-- Data below --
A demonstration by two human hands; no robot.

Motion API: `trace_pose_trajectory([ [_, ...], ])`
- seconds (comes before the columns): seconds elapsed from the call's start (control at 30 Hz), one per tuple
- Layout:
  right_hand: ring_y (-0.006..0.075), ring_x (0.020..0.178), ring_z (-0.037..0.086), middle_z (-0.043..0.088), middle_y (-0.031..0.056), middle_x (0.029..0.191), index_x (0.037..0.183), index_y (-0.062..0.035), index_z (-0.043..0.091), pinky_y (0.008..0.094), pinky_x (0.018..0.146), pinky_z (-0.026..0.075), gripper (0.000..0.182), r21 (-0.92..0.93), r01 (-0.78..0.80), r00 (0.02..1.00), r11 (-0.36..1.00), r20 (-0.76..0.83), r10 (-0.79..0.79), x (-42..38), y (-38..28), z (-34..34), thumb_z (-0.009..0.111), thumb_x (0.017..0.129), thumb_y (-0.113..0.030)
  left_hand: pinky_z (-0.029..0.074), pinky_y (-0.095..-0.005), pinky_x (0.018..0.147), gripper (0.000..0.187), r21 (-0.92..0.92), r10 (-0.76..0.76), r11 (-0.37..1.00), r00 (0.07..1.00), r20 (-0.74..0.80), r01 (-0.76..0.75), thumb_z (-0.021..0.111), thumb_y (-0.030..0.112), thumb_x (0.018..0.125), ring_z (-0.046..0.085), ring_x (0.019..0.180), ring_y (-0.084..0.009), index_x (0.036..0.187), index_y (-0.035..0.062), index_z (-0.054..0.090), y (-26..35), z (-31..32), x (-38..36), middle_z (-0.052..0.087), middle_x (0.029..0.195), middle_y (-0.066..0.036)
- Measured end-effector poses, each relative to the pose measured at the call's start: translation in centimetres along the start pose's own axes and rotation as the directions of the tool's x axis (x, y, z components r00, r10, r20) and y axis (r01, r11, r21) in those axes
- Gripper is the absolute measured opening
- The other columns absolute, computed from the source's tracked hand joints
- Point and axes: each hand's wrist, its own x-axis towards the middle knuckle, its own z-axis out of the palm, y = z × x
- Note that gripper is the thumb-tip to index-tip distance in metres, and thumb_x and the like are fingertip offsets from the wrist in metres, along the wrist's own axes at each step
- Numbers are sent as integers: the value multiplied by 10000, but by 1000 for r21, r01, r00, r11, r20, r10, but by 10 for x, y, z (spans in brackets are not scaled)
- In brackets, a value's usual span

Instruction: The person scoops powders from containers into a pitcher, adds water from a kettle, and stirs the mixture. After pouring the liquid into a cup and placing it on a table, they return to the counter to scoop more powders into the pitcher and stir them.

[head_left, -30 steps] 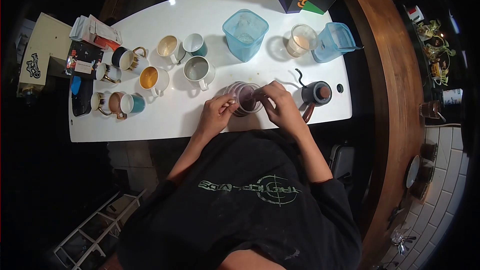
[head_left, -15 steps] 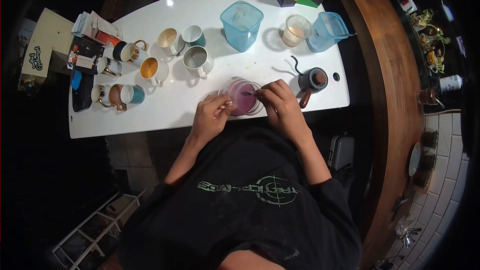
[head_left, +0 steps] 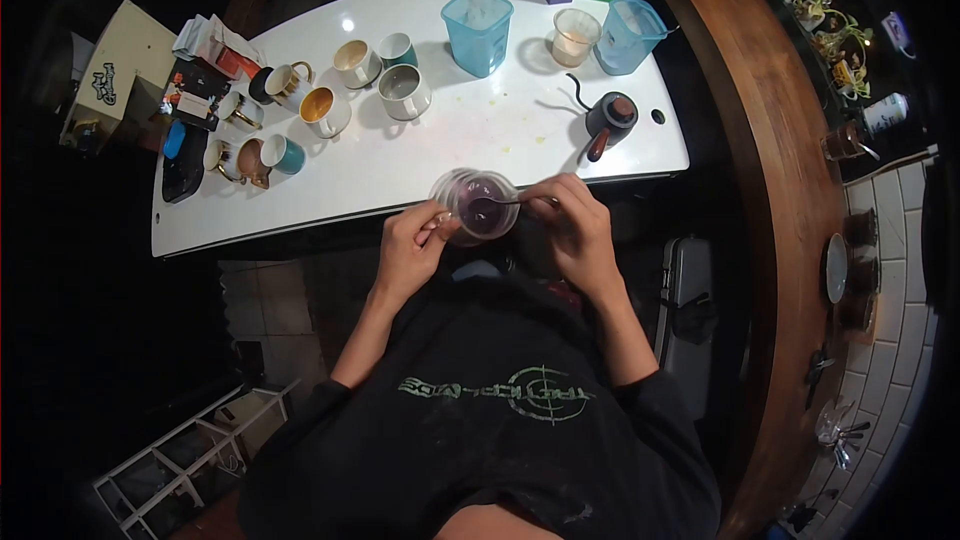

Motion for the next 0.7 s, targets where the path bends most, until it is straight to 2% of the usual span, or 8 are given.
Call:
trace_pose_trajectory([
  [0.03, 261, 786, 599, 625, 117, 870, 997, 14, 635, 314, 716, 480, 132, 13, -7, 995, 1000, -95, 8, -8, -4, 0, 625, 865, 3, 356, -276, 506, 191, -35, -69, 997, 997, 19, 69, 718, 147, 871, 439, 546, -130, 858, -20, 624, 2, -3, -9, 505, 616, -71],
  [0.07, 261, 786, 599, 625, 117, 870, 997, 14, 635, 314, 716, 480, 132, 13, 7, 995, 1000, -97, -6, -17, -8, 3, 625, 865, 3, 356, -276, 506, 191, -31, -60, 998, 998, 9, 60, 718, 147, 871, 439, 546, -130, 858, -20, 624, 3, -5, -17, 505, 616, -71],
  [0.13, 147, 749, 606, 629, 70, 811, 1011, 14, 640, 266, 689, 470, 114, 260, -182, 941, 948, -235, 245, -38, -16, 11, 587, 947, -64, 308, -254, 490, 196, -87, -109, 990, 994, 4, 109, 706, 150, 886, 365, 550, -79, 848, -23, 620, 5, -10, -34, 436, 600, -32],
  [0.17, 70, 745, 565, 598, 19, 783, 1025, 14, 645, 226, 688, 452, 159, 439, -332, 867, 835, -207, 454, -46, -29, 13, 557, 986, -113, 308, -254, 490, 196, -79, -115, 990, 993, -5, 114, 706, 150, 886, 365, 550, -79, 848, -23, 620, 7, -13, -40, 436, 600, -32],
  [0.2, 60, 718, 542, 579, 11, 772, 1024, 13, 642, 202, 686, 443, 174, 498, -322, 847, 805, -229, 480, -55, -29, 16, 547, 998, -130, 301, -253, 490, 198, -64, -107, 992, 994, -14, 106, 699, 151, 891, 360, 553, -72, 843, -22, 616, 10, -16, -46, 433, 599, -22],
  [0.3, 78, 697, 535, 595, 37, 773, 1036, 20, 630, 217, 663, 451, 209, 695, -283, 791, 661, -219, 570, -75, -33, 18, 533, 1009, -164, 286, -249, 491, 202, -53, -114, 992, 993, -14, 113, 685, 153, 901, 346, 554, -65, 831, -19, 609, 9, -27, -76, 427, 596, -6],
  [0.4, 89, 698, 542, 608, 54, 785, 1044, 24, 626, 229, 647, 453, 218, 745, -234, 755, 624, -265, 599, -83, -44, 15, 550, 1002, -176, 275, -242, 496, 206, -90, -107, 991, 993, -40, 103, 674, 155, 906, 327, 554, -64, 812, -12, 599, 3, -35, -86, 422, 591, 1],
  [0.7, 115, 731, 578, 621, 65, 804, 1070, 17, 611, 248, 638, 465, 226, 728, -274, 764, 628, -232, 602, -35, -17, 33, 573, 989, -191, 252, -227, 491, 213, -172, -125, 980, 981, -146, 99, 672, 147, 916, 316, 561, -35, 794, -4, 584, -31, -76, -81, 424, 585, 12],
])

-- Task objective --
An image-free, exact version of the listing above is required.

-- Exercise answer --
A demonstration by two human hands; no robot.

Motion API: `trace_pose_trajectory([ [_, ...], ])`
- seconds (comes before the columns): seconds elapsed from the call's start (control at 30 Hz), one per tuple
- Layout:
  right_hand: ring_y (-0.006..0.075), ring_x (0.020..0.178), ring_z (-0.037..0.086), middle_z (-0.043..0.088), middle_y (-0.031..0.056), middle_x (0.029..0.191), index_x (0.037..0.183), index_y (-0.062..0.035), index_z (-0.043..0.091), pinky_y (0.008..0.094), pinky_x (0.018..0.146), pinky_z (-0.026..0.075), gripper (0.000..0.182), r21 (-0.92..0.93), r01 (-0.78..0.80), r00 (0.02..1.00), r11 (-0.36..1.00), r20 (-0.76..0.83), r10 (-0.79..0.79), x (-42..38), y (-38..28), z (-34..34), thumb_z (-0.009..0.111), thumb_x (0.017..0.129), thumb_y (-0.113..0.030)
  left_hand: pinky_z (-0.029..0.074), pinky_y (-0.095..-0.005), pinky_x (0.018..0.147), gripper (0.000..0.187), r21 (-0.92..0.92), r10 (-0.76..0.76), r11 (-0.37..1.00), r00 (0.07..1.00), r20 (-0.74..0.80), r01 (-0.76..0.75), thumb_z (-0.021..0.111), thumb_y (-0.030..0.112), thumb_x (0.018..0.125), ring_z (-0.046..0.085), ring_x (0.019..0.180), ring_y (-0.084..0.009), index_x (0.036..0.187), index_y (-0.035..0.062), index_z (-0.054..0.090), y (-26..35), z (-31..32), x (-38..36), middle_z (-0.052..0.087), middle_x (0.029..0.195), middle_y (-0.066..0.036)
- Measured end-effector poses, each relative to the pose measured at the call's start: translation in centimetres along the start pose's own axes and rotation as the directions of the tool's x axis (x, y, z components r00, r10, r20) and y axis (r01, r11, r21) in those axes
- Gripper is the absolute measured opening
- The other columns absolute, computed from the source's tracked hand joints
- Point and axes: each hand's wrist, its own x-axis towards the middle knuckle, its own z-axis out of the palm, y = z × x
- Note that gripper is the thumb-tip to index-tip distance in metres, and thumb_x and the like are fingertip offsets from the wrist in metres, along the wrist's own axes at each step
- Numbers are sent as integers: the value multiplied by 10000, but by 1000 for r21, r01, r00, r11, r20, r10, but by 10 for x, y, z (spans in brackets are not scaled)
- In brackets, a value's usual span

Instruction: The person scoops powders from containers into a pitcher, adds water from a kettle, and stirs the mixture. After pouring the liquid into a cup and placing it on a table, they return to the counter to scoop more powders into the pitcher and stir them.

[head_left, -30 steps] 
[head_left, -15 steps] 
[head_left, +0 steps] 

Motion for the next 0.7 s, targets where the path bends most, until it is straight to 2% of the usual span, or 8 are given.
Call:
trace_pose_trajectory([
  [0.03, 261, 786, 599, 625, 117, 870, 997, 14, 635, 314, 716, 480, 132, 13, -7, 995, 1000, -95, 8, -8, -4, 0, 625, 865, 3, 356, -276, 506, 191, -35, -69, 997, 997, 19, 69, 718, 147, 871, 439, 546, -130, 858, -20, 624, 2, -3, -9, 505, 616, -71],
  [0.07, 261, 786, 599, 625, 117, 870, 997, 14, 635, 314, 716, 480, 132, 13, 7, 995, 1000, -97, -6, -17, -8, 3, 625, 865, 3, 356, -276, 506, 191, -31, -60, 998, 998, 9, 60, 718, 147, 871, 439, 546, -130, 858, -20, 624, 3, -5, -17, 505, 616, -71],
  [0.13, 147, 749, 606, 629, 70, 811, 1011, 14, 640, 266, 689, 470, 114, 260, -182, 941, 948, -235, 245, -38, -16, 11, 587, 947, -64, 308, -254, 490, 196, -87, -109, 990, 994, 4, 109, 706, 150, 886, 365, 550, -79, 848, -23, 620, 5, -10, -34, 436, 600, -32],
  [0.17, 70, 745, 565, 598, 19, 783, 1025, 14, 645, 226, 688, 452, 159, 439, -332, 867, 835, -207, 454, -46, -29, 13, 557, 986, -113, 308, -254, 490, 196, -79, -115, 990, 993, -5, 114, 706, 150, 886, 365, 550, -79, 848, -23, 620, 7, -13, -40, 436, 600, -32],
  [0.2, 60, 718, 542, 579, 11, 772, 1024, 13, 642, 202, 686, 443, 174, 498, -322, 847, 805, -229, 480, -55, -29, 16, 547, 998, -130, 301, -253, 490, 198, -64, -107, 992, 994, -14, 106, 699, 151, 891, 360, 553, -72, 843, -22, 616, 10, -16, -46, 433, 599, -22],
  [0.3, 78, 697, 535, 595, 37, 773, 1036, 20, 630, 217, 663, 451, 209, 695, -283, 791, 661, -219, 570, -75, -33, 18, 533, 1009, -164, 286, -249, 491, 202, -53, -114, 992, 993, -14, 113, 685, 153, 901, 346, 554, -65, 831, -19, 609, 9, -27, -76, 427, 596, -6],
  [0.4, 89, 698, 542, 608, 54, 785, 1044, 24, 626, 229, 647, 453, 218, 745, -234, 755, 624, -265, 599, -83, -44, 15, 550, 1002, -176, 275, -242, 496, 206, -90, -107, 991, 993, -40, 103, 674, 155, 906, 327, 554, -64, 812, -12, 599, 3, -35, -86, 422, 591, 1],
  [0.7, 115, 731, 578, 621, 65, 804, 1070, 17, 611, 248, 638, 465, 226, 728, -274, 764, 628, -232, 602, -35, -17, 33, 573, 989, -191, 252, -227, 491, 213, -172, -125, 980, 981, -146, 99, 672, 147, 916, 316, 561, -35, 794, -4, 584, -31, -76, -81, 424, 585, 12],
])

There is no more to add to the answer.